Every time I drive home from church or from the store this time of year, especially along the bottoms, I drive past farm fields that are being harvested and prepared for the coming winter months. The hay has been mowed, tedded, raked, and baled; the pumpkins list higgledy-piggledy in the fields; the apples hang heavy on the boughs. The dogwoods sparkle with red berries. The persimmon trees in the meadow below our pond at our home are offering up their honeyed fruit and the birds and squirrels are throwing a party, for though they neither toiled nor spun, they find provision enough and to spare. It is the same in the life of faith.
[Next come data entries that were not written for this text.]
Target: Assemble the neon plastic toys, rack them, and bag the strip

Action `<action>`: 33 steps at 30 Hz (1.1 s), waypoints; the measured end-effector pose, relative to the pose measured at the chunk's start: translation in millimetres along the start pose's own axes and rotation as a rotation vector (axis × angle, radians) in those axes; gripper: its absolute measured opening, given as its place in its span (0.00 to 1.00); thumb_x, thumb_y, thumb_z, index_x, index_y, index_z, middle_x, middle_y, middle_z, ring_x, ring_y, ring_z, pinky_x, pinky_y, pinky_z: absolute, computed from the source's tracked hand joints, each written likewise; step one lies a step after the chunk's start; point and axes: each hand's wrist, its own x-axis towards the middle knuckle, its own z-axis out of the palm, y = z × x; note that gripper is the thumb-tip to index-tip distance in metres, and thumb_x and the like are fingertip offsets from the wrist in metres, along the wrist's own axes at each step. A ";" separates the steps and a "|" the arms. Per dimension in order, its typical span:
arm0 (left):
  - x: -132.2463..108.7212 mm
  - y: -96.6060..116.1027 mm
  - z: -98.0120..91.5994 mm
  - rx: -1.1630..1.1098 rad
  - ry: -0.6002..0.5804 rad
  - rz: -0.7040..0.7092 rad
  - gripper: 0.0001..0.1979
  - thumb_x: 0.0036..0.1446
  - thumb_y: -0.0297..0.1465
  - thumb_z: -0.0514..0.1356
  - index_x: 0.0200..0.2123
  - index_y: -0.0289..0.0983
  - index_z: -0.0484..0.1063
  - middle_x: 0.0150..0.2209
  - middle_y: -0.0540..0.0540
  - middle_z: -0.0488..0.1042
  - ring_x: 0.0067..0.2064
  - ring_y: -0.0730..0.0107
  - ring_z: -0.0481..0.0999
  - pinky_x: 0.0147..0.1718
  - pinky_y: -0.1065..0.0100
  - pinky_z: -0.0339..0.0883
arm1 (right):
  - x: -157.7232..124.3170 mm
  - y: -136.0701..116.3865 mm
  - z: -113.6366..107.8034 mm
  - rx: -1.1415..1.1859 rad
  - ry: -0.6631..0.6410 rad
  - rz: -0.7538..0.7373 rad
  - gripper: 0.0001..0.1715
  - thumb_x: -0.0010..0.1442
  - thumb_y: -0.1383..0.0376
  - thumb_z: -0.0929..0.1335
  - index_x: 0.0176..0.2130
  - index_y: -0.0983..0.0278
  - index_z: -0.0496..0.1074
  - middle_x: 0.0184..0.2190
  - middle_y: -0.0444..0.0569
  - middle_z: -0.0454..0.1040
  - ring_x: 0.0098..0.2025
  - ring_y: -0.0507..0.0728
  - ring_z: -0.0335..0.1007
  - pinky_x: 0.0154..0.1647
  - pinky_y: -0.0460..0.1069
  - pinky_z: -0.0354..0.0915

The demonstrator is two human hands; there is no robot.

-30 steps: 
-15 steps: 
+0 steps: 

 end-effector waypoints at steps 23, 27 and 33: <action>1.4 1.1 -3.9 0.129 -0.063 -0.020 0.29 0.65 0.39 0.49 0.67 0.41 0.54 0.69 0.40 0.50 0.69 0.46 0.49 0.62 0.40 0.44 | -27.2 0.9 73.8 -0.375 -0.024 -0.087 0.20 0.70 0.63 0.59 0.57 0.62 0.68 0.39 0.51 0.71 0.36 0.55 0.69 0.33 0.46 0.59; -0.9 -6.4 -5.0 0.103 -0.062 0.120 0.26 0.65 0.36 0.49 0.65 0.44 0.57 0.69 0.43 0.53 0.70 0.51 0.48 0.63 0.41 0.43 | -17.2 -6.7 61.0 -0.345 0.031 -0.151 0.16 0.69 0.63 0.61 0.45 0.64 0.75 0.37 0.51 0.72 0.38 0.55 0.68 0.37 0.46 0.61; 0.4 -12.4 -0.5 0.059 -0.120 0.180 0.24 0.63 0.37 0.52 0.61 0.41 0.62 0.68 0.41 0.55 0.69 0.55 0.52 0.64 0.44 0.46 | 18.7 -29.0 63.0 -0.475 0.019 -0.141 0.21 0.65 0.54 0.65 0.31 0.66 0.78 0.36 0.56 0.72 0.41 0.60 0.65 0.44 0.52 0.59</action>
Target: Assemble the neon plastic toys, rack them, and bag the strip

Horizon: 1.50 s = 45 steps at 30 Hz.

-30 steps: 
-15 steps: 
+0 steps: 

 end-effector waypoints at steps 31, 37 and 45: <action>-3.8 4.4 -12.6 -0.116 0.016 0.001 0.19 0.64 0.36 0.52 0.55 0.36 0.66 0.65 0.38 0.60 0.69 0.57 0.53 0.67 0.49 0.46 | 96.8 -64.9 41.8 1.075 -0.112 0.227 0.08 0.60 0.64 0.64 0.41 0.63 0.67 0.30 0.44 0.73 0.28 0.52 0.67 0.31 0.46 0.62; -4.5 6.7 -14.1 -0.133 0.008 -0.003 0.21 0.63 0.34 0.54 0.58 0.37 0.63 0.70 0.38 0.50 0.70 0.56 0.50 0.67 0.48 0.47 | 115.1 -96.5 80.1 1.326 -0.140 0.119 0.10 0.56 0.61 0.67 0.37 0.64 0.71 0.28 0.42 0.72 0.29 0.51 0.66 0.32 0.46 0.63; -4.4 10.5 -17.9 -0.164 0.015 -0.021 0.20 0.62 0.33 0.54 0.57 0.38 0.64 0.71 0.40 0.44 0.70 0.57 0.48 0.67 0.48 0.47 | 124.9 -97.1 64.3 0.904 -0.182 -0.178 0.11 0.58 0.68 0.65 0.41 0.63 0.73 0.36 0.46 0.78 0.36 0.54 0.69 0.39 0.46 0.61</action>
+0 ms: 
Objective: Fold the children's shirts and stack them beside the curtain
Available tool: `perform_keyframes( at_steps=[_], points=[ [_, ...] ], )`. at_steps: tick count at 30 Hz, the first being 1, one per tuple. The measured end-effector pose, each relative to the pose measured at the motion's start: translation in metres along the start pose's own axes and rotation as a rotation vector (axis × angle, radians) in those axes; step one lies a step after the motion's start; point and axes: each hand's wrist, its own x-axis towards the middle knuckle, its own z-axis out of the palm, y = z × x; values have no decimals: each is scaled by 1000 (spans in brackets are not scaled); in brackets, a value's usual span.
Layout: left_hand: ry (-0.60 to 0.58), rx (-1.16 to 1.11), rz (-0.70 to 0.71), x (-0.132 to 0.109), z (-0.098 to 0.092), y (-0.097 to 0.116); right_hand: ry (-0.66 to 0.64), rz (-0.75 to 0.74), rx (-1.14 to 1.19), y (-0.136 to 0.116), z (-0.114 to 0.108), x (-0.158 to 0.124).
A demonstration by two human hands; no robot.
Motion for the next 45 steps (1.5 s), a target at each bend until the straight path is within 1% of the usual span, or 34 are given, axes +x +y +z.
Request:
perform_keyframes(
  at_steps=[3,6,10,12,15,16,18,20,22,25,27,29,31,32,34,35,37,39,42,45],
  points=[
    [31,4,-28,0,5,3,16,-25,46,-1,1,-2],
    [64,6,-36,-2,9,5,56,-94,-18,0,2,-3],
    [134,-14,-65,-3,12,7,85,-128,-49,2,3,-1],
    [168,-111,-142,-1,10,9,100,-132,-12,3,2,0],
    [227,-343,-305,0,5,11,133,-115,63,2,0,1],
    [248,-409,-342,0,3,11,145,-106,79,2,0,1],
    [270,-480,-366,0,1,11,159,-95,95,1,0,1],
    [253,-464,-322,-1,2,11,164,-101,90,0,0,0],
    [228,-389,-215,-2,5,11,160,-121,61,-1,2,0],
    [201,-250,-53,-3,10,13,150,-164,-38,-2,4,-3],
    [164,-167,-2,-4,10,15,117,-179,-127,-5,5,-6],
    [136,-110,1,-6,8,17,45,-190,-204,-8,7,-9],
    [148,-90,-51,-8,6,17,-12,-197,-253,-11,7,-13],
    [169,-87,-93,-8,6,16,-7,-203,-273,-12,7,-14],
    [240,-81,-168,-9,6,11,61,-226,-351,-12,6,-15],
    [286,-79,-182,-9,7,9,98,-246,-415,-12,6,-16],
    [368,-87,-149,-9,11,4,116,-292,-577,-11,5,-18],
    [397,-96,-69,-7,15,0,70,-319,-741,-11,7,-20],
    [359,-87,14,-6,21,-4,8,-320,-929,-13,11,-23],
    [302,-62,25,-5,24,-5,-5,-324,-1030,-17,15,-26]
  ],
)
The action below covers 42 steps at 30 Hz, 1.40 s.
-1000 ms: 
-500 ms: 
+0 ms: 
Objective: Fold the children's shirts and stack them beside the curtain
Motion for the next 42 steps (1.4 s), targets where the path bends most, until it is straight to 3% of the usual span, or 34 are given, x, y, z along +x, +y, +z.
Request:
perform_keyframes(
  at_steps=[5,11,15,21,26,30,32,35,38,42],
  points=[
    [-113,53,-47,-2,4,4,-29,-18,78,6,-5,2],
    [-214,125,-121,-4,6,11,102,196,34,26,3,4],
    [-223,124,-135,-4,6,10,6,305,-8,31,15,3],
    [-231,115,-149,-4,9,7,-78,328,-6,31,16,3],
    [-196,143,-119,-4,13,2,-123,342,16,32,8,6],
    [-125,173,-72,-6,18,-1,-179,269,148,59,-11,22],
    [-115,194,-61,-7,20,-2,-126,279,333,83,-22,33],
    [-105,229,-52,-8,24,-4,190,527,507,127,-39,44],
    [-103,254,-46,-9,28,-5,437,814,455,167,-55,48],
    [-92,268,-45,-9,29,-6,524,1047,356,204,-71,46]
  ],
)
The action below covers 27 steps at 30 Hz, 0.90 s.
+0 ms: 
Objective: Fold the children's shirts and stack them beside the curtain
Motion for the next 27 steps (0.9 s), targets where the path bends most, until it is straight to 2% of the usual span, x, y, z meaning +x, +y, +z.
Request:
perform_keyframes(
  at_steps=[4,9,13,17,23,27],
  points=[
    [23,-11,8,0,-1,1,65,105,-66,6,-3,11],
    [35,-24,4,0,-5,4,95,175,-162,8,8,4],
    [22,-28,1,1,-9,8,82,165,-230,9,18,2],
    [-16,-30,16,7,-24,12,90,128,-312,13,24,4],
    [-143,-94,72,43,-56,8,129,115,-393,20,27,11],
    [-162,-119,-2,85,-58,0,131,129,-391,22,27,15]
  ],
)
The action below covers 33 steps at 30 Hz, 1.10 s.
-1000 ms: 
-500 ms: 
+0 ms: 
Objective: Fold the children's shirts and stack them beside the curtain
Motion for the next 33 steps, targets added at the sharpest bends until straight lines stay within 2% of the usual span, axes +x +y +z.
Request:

Here at St. Martin’s, the garden is being “put to bed,” and plans are already afoot for what the next growing season will bring. The Fall Festival is this weekend, and we look forward to the simple joys of fun and fellowship this event always delivers. And Lincoln is planning a parish work day for Saturday, the 28th of this month, to prepare our building and grounds for the coming winter season. And in the first weekend of November, our diocesan convention will meet again at the Doubletree Hotel and Convention Center in Chesterfield.
This parish is a monument to the ways great and small that Jesus is present and among us and alongside us as we serve, pray, celebrate, feed, reconcile, clothe, host, support, encourage, accompany, and care for each other. Joyfully. Through giving in all kinds of ways—and always learning that no matter what we give, with God we receive far more that we could ever have imagined.
We have spent the last month, each of us, opening our hearts and our prayers to God in gratitude. I hope you have been as amazed as I am by all the ways this parish, and the diocese we support and which supports us, makes a real difference in the lives of our families, and in the communities in which we live and work. And now is the time we begin to ingather your pledges, your investments in the life and ministry of the people of this parish. Please mail in your pledge cards, or bring them with you to either of our services this weekend for them to be blessed and consecrated as our first fruits to God.
Starting this weekend, we will bless the pledge cards that each of you return, some of you for the first time here in our parish. And I give thanks for each and everyone of you who accompany my family and all the families that St. Martin’s blesses by being here in this place and in this time, for the live of the world.